> _TASK INPUT_
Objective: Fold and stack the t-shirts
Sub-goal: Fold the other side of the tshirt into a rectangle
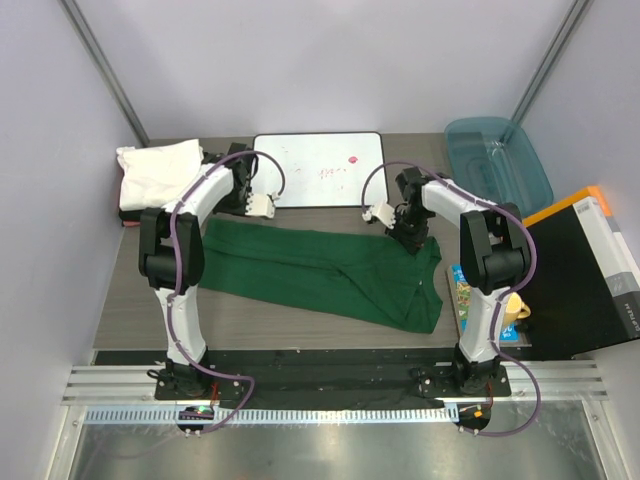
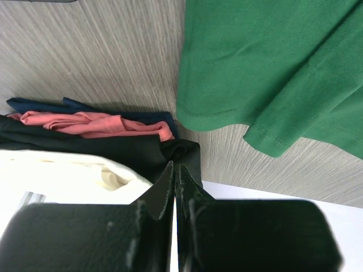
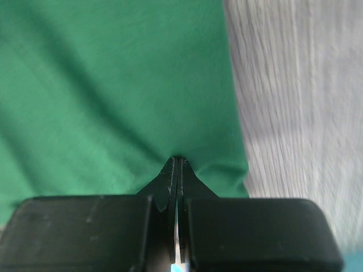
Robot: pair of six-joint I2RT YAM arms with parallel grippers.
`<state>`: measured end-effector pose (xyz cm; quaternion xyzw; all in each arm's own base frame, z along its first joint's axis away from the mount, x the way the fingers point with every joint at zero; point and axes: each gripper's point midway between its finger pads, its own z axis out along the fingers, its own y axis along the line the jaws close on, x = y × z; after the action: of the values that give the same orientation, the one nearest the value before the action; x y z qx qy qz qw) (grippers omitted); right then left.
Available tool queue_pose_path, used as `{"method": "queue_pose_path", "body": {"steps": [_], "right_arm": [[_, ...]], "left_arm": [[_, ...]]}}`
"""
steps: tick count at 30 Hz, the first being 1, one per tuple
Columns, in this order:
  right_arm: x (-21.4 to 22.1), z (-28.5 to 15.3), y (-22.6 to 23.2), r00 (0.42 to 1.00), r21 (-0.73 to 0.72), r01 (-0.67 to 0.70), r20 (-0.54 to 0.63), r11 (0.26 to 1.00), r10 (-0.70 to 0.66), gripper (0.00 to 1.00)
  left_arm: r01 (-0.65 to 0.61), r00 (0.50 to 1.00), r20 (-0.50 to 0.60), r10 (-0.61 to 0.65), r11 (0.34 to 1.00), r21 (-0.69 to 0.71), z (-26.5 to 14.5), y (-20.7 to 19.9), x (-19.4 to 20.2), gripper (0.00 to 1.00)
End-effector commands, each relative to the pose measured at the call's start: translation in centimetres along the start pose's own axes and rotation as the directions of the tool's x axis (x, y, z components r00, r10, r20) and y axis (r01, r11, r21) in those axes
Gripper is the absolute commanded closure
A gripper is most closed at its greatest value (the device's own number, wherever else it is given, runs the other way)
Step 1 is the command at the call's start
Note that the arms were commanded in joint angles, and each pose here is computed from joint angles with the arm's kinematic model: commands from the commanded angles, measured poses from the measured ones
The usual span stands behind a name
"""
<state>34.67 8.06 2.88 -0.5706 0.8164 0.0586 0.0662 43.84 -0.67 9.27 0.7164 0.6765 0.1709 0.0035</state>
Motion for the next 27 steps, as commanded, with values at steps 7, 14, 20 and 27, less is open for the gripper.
{"method": "queue_pose_path", "body": {"steps": [7, 14, 20, 27], "right_arm": [[-0.4, 2.7, -8.4, 0.999, 0.213, -0.043, -0.023, 0.976, 0.049, 0.99], [1.0, 1.6, -19.2, 0.99, 0.501, -0.09, -0.051, 0.86, 0.134, 0.99], [0.3, -1.7, -21.2, 0.989, 0.555, -0.13, 0.013, 0.822, 0.147, 0.85], [-4.5, -8.9, -15.7, 0.979, 0.426, -0.13, 0.199, 0.895, 0.048, 0.59]], "left_arm": [[0.041, 0.999, -0.001, -0.041, 0.997, -0.06, -1.7, 1.4, 0.2, 1.0], [0.066, 0.997, -0.044, -0.07, 0.995, -0.076, -1.0, 1.7, 0.7, 1.0], [0.086, 0.994, -0.053, -0.092, 0.99, -0.11, -0.9, 2.2, 0.9, 1.0], [0.102, 0.994, -0.016, -0.105, 0.986, -0.134, -1.5, 2.8, 0.2, 0.53]]}}
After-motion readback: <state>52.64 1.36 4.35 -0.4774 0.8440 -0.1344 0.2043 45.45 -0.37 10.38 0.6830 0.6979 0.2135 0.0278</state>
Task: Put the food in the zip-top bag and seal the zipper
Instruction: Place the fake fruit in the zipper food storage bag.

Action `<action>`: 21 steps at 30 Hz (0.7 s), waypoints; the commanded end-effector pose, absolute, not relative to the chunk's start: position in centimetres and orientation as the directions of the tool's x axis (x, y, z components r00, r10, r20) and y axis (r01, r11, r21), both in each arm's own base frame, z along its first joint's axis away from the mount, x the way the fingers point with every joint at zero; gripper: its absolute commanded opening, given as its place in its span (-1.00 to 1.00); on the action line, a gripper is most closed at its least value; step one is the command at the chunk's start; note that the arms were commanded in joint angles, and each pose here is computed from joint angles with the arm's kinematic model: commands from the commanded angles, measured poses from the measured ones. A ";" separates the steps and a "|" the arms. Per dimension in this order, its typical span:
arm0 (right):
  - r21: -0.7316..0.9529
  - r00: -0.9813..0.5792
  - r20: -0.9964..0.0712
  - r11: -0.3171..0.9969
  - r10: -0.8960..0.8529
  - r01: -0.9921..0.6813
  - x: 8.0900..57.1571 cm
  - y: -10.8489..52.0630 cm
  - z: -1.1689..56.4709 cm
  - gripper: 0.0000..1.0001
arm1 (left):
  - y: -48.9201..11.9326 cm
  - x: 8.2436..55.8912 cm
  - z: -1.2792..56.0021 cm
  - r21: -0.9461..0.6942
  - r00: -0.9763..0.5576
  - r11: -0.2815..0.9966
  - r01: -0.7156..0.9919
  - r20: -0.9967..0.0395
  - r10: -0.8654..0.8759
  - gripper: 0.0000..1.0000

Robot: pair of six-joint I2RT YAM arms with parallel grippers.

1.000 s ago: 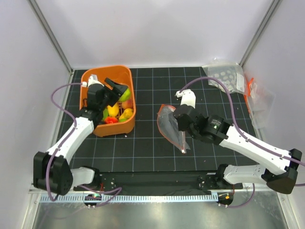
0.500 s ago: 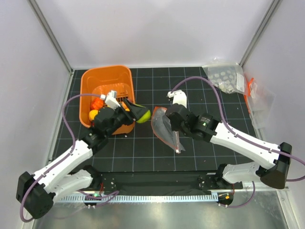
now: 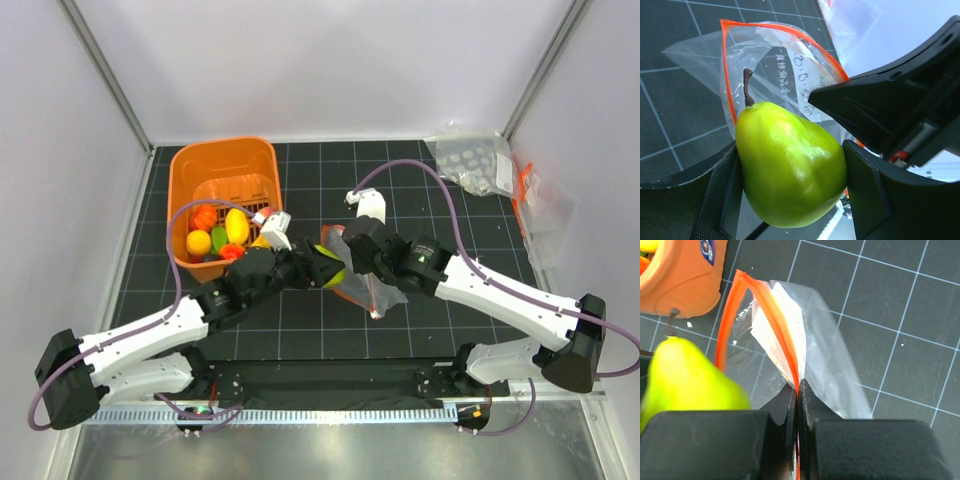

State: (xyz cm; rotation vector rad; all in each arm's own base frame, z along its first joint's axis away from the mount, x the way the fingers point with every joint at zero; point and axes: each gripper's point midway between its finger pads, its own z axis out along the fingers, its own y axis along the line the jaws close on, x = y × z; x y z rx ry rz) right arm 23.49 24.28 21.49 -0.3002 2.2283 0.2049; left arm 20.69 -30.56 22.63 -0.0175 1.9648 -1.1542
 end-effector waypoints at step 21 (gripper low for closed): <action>0.263 -0.571 -0.816 0.938 0.091 -0.227 22.4 23.4 24.2 -0.98 | -34.5 21.6 25.3 -0.646 -0.597 0.643 0.411 -0.724 -0.345 0.15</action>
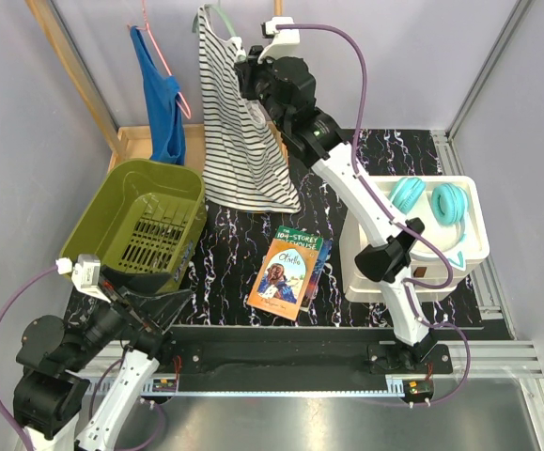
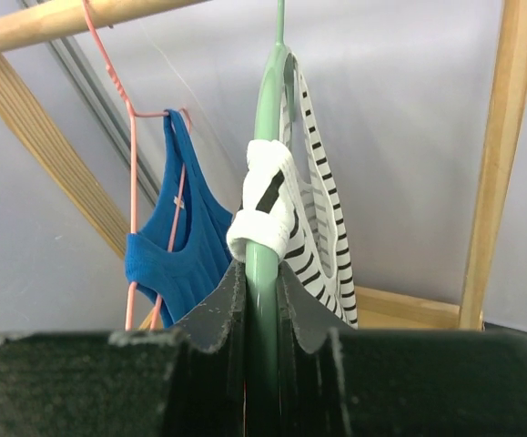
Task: Remove the tank top from the hanger
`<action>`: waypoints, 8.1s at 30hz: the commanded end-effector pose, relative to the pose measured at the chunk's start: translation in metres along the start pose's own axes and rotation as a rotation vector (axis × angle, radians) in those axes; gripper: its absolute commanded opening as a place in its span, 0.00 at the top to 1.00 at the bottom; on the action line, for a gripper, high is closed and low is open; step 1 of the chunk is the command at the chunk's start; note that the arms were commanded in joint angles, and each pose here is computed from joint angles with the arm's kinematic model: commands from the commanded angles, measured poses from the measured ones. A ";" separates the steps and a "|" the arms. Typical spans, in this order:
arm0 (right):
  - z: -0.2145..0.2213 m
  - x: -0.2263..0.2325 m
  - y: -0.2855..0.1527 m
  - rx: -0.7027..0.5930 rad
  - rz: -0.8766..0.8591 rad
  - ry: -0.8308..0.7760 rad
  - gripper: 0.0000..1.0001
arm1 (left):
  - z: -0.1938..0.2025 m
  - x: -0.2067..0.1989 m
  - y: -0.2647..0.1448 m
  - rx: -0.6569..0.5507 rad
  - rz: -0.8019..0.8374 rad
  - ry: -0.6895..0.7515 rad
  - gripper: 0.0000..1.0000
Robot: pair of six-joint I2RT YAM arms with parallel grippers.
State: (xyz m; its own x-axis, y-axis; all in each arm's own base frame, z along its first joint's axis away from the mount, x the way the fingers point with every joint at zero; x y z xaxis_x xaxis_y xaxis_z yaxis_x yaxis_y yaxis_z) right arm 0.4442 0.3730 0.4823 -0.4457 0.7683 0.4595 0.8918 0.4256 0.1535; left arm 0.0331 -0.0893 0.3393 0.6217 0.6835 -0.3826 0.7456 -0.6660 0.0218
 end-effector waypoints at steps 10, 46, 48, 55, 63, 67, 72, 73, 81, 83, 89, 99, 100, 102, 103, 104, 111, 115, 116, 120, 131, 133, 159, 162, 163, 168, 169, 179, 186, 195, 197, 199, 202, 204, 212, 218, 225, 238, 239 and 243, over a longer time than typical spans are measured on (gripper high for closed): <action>-0.116 0.044 -0.050 -0.303 -0.089 0.121 1.00 | -0.010 -0.007 -0.005 -0.022 0.017 0.014 0.01; -0.009 0.010 -0.301 0.197 -0.568 0.170 1.00 | -0.116 0.006 0.085 -0.039 -0.074 0.168 0.13; -0.011 0.005 -0.317 0.192 -0.588 0.164 1.00 | -0.120 0.014 0.095 -0.033 -0.117 0.156 0.18; -0.006 0.000 -0.345 0.205 -0.640 0.164 1.00 | -0.126 0.039 0.131 0.017 -0.220 0.133 0.28; 0.002 -0.010 -0.356 0.193 -0.638 0.159 1.00 | -0.130 0.051 0.150 0.020 -0.260 0.109 0.39; 0.002 -0.012 -0.359 0.187 -0.636 0.156 1.00 | -0.120 0.058 0.154 0.035 -0.275 0.106 0.41; 0.007 -0.015 -0.359 0.194 -0.627 0.150 1.00 | -0.121 0.044 0.155 -0.008 -0.153 0.170 0.28; 0.007 -0.016 -0.360 0.197 -0.623 0.155 1.00 | -0.123 0.036 0.154 -0.026 -0.088 0.205 0.24; 0.007 -0.012 -0.366 0.248 -0.621 0.225 1.00 | -0.117 -0.007 0.139 -0.091 0.309 0.568 0.07; 0.007 -0.010 -0.367 0.266 -0.631 0.238 1.00 | -0.114 -0.013 0.141 -0.077 0.383 0.607 0.07; 0.001 0.004 -0.373 0.319 -0.700 0.287 1.00 | -0.109 -0.005 0.150 -0.064 0.409 0.717 0.17; -0.004 0.002 -0.391 0.339 -0.703 0.315 1.00 | -0.084 0.009 0.156 0.004 0.420 0.730 0.32; -0.004 0.002 -0.391 0.337 -0.701 0.317 1.00 | -0.081 0.008 0.156 0.008 0.429 0.724 0.32; -0.004 0.002 -0.392 0.336 -0.701 0.320 1.00 | -0.076 0.009 0.156 0.022 0.433 0.702 0.34; -0.005 0.002 -0.391 0.332 -0.699 0.321 1.00 | -0.074 0.011 0.158 0.032 0.424 0.684 0.34; -0.006 0.003 -0.391 0.331 -0.703 0.322 1.00 | -0.073 0.013 0.159 0.037 0.416 0.674 0.33; -0.007 0.006 -0.391 0.330 -0.727 0.330 1.00 | -0.064 0.024 0.176 0.108 0.387 0.579 0.56; 0.000 0.003 -0.390 0.343 -0.713 0.335 1.00 | -0.067 0.025 0.178 0.107 0.374 0.573 0.97; 0.001 0.002 -0.390 0.346 -0.706 0.339 0.99 | -0.069 0.025 0.177 0.102 0.367 0.579 1.00; 0.005 -0.006 -0.383 0.355 -0.616 0.343 0.72 | -0.075 0.025 0.173 0.077 0.334 0.608 1.00; -0.012 -0.026 -0.338 0.431 -0.325 0.032 0.02 | -0.091 0.021 0.159 0.016 0.277 0.729 1.00; -0.021 -0.023 -0.331 0.454 -0.300 -0.008 0.00 | -0.092 0.022 0.157 0.009 0.259 0.739 1.00; -0.120 0.007 -0.343 0.310 -0.337 -0.076 0.00 | -0.095 0.022 0.139 -0.099 0.216 0.925 1.00; -0.114 0.027 -0.318 0.367 -0.405 -0.096 0.01 | -0.087 0.023 0.142 -0.076 0.236 0.915 1.00; -0.110 0.031 -0.310 0.392 -0.415 -0.099 0.01 | -0.085 0.023 0.144 -0.069 0.244 0.912 1.00; -0.070 0.053 -0.257 0.558 -0.467 -0.071 0.04 | -0.076 0.026 0.148 -0.041 0.249 0.908 1.00; -0.064 0.056 -0.251 0.577 -0.474 -0.064 0.04 | -0.075 0.028 0.148 -0.036 0.243 0.911 1.00; 0.025 0.058 -0.225 0.875 -0.527 -0.119 0.20 | -0.063 0.028 0.152 -0.016 0.265 0.928 1.00; 0.038 0.058 -0.236 0.950 -0.540 -0.115 0.27 | -0.056 0.027 0.153 -0.001 0.280 0.926 1.00; 0.035 0.068 -0.255 0.996 -0.635 -0.072 0.38 | -0.051 0.025 0.152 0.001 0.296 0.928 1.00; 0.046 0.066 -0.258 1.038 -0.629 -0.071 0.39 | -0.051 0.024 0.152 0.001 0.303 0.928 1.00; 0.055 0.066 -0.259 1.058 -0.616 -0.083 0.39 | -0.050 0.023 0.152 0.002 0.311 0.925 1.00; 0.070 0.067 -0.256 1.088 -0.597 -0.094 0.40 | -0.049 0.022 0.150 0.000 0.311 0.927 1.00; 0.074 0.068 -0.254 1.088 -0.612 -0.119 0.40 | -0.049 0.022 0.149 -0.004 0.310 0.930 1.00; 0.089 0.067 -0.250 1.108 -0.581 -0.149 0.41 | -0.048 0.018 0.145 -0.016 0.319 0.938 1.00; 0.096 0.064 -0.253 1.127 -0.579 -0.153 0.60 | -0.050 0.016 0.143 -0.023 0.322 0.931 1.00; 0.086 0.068 -0.244 1.000 -0.571 -0.157 1.00 | -0.075 0.015 0.138 -0.073 0.221 0.865 0.74; -0.001 0.077 -0.233 0.306 -0.593 -0.167 1.00 | -0.145 0.008 0.071 -0.386 -0.096 0.468 0.28; 0.011 0.068 -0.233 0.297 -0.583 -0.191 1.00 | -0.146 0.009 0.068 -0.382 -0.115 0.433 0.28; -0.014 0.063 -0.248 0.117 -0.613 -0.211 1.00 | -0.129 0.032 0.075 -0.255 -0.255 0.328 0.29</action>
State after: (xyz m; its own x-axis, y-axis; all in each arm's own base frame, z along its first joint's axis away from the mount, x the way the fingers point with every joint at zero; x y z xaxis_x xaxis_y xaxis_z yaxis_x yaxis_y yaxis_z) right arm 0.2016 0.3303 0.4042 -0.8591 0.4497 0.2444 0.4202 0.8923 -0.1650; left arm 0.1203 -0.0912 0.4639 0.5542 0.8269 0.0955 0.7662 -0.5516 0.3296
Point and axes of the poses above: each gripper's point midway between its finger pads, its own y axis out along the fingers, its own x axis along the line the jaws close on, z = x × y, the point moved 4 cm from there along -y, back along the fingers, and after that the axes turned 12 degrees about y, right-handed, at the moved point
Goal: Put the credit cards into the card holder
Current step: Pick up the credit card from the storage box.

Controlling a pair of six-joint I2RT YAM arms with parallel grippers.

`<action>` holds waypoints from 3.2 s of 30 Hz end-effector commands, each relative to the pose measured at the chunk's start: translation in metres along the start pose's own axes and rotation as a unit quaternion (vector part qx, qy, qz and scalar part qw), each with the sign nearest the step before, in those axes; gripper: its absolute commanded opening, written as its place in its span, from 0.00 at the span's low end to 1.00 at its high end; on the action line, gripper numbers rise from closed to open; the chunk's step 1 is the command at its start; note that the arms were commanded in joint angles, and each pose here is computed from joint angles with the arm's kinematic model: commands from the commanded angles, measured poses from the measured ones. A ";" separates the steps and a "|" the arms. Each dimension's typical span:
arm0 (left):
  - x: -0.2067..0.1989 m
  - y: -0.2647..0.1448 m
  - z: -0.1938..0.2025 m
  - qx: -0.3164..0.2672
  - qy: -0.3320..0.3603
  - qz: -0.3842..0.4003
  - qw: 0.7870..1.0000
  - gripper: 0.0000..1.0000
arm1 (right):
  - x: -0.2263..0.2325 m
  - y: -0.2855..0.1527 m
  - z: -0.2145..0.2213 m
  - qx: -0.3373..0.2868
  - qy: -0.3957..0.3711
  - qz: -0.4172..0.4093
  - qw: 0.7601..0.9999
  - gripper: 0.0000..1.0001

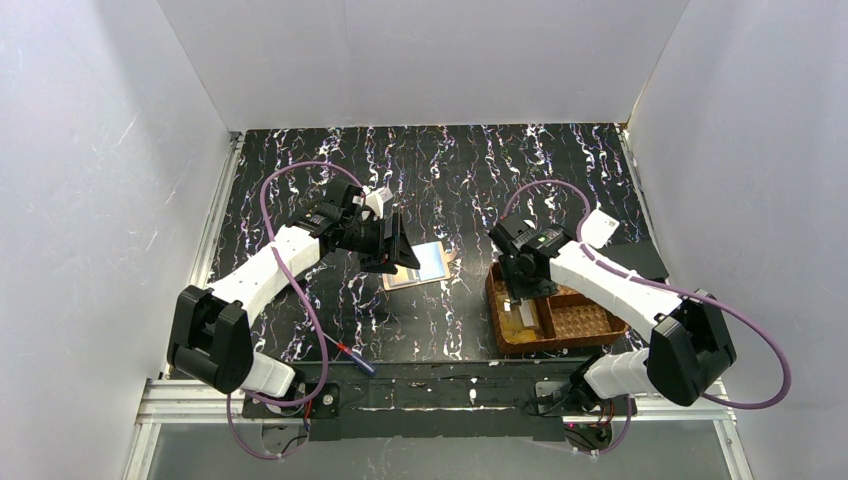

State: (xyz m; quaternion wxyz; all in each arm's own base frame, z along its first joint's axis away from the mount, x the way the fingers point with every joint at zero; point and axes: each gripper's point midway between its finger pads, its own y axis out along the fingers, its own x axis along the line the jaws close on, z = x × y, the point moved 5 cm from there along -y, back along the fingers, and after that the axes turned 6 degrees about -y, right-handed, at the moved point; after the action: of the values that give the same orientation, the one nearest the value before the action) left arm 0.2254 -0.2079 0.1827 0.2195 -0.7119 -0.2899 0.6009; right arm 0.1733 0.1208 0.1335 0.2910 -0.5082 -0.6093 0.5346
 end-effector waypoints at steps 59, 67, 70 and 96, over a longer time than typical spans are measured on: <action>-0.002 -0.014 0.018 -0.008 0.042 0.015 0.999 0.74 | 0.010 0.001 0.011 0.004 -0.087 0.215 0.973 0.26; -0.001 -0.014 0.019 -0.008 0.043 0.015 0.999 0.74 | 0.007 -0.004 0.009 0.004 -0.088 0.226 0.970 0.16; -0.001 -0.014 0.020 -0.007 0.044 0.016 0.999 0.74 | 0.007 -0.005 0.008 0.005 -0.089 0.230 0.969 0.14; -0.001 -0.015 0.019 -0.005 0.047 0.017 0.999 0.74 | 0.015 0.019 0.023 0.036 -0.098 0.207 0.973 0.34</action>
State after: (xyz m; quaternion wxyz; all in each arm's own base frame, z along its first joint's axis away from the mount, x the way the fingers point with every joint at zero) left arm 0.2100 -0.1989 0.1804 0.2244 -0.7303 -0.2838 0.5794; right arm 0.1540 0.1265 0.1092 0.1369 -0.5525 -0.5007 0.6521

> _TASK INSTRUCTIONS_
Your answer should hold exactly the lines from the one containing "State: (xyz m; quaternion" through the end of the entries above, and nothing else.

> _EXERCISE SOLUTION_
State: (xyz m; quaternion wxyz; all in each arm's own base frame, z along its first joint's axis away from the mount, x the way the fingers point with every joint at zero; point and axes: each gripper's point midway between its finger pads, its own y axis out along the fingers, its own x axis along the line the jaws close on, z = x × y, the point moved 5 cm from there along -y, back along the fingers, and after that the axes turned 6 degrees about -y, right-handed, at the moved point; after the action: of the values that give the same orientation, the one nearest the value before the action) left arm 0.2254 -0.2079 0.1827 0.2195 -0.7119 -0.2899 0.6009; right arm 0.1733 0.1208 0.1335 0.2910 -0.5082 -0.6093 0.5346
 end-effector waypoints at steps 59, 67, 70 and 96, over a longer time than typical spans are measured on: <action>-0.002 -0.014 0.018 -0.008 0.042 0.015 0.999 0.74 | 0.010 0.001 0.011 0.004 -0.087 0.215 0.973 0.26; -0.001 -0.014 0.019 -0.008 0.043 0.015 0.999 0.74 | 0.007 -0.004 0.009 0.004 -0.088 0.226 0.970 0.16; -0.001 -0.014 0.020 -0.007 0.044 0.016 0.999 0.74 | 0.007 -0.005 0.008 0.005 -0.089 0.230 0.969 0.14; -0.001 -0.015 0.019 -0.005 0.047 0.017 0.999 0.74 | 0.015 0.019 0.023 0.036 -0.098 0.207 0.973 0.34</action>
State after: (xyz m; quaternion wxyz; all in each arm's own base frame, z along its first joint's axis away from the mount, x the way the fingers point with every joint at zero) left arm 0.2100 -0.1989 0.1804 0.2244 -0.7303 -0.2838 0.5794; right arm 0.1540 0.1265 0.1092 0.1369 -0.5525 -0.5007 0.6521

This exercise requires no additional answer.